What to work on:
Starting at the line containing "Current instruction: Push" and ending at the line containing "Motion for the", print every line of the material below exactly, both ends included, and stop there.

Data section:
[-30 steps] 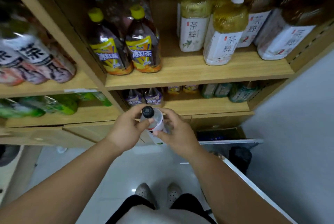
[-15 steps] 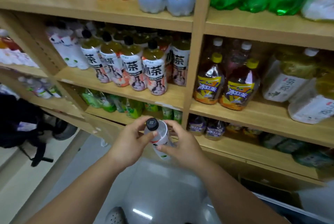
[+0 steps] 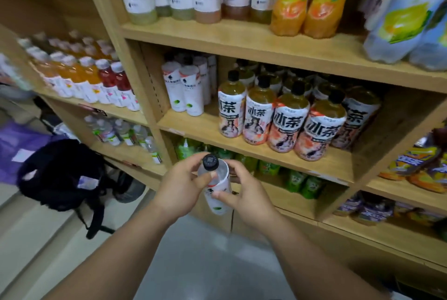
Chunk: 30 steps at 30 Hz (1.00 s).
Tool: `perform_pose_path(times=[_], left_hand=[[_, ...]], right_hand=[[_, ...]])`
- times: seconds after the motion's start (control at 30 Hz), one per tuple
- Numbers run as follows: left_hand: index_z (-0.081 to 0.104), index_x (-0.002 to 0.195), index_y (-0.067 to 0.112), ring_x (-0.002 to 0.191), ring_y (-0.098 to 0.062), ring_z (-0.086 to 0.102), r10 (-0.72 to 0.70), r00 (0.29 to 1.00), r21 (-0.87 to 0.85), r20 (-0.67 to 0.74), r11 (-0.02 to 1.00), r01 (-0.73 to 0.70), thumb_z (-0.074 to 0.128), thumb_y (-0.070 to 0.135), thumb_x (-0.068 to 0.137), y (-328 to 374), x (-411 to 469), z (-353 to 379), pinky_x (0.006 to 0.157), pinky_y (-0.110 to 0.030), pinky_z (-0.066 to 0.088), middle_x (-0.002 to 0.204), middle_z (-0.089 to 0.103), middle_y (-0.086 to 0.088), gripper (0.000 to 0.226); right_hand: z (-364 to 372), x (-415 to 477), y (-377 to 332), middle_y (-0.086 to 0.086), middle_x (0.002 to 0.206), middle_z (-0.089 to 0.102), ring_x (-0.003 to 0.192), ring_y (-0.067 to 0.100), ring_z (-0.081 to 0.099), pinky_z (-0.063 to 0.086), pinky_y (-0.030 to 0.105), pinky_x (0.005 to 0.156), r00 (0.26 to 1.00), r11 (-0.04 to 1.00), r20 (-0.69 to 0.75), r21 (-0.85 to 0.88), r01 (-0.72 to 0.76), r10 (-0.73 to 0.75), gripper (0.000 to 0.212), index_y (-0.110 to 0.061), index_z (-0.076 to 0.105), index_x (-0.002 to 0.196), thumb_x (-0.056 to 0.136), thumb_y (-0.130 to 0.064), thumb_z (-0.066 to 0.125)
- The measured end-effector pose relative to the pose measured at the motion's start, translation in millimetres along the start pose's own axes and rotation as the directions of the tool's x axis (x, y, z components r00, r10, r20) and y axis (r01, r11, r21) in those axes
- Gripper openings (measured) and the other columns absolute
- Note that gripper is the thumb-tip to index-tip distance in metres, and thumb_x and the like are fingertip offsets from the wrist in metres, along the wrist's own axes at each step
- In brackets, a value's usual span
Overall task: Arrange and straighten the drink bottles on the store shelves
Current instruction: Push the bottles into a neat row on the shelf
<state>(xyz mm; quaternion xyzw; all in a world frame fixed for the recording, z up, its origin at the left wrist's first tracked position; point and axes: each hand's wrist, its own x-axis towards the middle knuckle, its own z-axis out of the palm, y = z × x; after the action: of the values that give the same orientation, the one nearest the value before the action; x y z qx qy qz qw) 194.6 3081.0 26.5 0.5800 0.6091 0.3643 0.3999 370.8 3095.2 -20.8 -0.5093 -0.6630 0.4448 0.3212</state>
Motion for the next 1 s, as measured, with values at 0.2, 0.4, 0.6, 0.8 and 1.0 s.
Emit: perform_pose_path(times=[0.2, 0.4, 0.6, 0.8, 1.0], left_hand=[[0.070, 0.112, 0.037, 0.068, -0.010, 0.066, 0.009, 1.000, 0.021, -0.023, 1.000, -0.008, 0.067, 0.015, 0.096, -13.2, 32.5, -50.9, 0.071, -0.028, 0.052, 0.099, 0.075, 0.014, 0.027], [0.071, 0.114, 0.035, 0.084, -0.012, 0.072, 0.017, 0.997, 0.001, -0.075, 1.000, -0.017, 0.068, 0.018, 0.096, -6.6, 93.6, -97.7, 0.083, -0.040, 0.057, 0.104, 0.076, 0.009, 0.025], [0.070, 0.115, 0.036, 0.085, -0.009, 0.066, 0.030, 0.988, 0.043, -0.153, 0.999, -0.024, 0.069, 0.021, 0.096, 6.1, 160.7, -142.7, 0.071, -0.026, 0.046, 0.104, 0.075, 0.010, 0.024], [0.071, 0.112, 0.034, 0.077, 0.008, 0.063, 0.071, 0.989, 0.038, -0.127, 0.997, -0.067, 0.067, 0.012, 0.096, 2.4, 208.2, -153.2, 0.066, -0.014, 0.045, 0.102, 0.075, 0.020, 0.027], [0.068, 0.120, 0.040, 0.101, -0.004, 0.067, 0.042, 0.996, 0.043, -0.081, 0.998, -0.039, 0.064, 0.024, 0.097, -17.8, 239.7, -159.5, 0.084, -0.035, 0.055, 0.114, 0.073, 0.018, 0.028]], right_hand=[[35.9, 52.5, -23.3, -0.028, 0.126, 0.064, 0.118, -0.009, 0.057, 0.052, 0.033, 0.103, 1.000, 1.000, 0.019, 0.027, 0.008, -0.008, 0.065, -0.046, 0.051, 0.136, 0.082, -0.030, 0.084], [44.3, 128.5, -44.1, -0.026, 0.130, 0.062, 0.124, 0.000, 0.058, 0.052, 0.033, 0.102, 0.993, 0.989, 0.033, 0.098, 0.106, -0.110, 0.061, -0.048, 0.054, 0.134, 0.084, -0.027, 0.083], [46.9, 213.4, -50.7, -0.026, 0.130, 0.061, 0.120, -0.008, 0.056, 0.058, 0.034, 0.096, 0.988, 0.992, 0.102, 0.056, 0.112, -0.117, 0.065, -0.057, 0.046, 0.135, 0.086, -0.032, 0.082], [62.0, 264.9, -47.3, -0.017, 0.130, 0.062, 0.119, -0.002, 0.057, 0.054, 0.032, 0.099, 0.994, 0.994, 0.064, -0.053, 0.094, -0.091, 0.074, -0.049, 0.040, 0.142, 0.084, -0.030, 0.083], [82.2, 285.0, -38.1, -0.021, 0.128, 0.063, 0.118, -0.009, 0.057, 0.053, 0.030, 0.099, 0.999, 0.998, 0.005, 0.015, 0.053, -0.053, 0.066, -0.049, 0.045, 0.136, 0.086, -0.025, 0.081]])
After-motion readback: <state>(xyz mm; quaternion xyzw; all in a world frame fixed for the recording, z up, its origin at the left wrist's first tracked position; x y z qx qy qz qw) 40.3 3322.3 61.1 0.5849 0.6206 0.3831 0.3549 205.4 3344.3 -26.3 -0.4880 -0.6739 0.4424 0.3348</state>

Solution to the exercise:
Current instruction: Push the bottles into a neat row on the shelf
<state>(xyz mm; quaternion xyzw; all in a world frame fixed for the recording, z up, its origin at the left wrist's first tracked position; point and axes: each hand's wrist, its own x-axis towards the middle knuckle, its own z-axis out of the palm, y = z × x; after the action: of the values that give the same orientation, the one nearest the value before the action; x y z qx qy qz qw) 194.6 3081.0 26.5 0.5800 0.6091 0.3643 0.3999 370.8 3095.2 -20.8 -0.5093 -0.6630 0.4448 0.3212</state>
Motion for the next 1 s, as measured, with values at 0.2, 0.4, 0.6, 0.8 and 1.0 s.

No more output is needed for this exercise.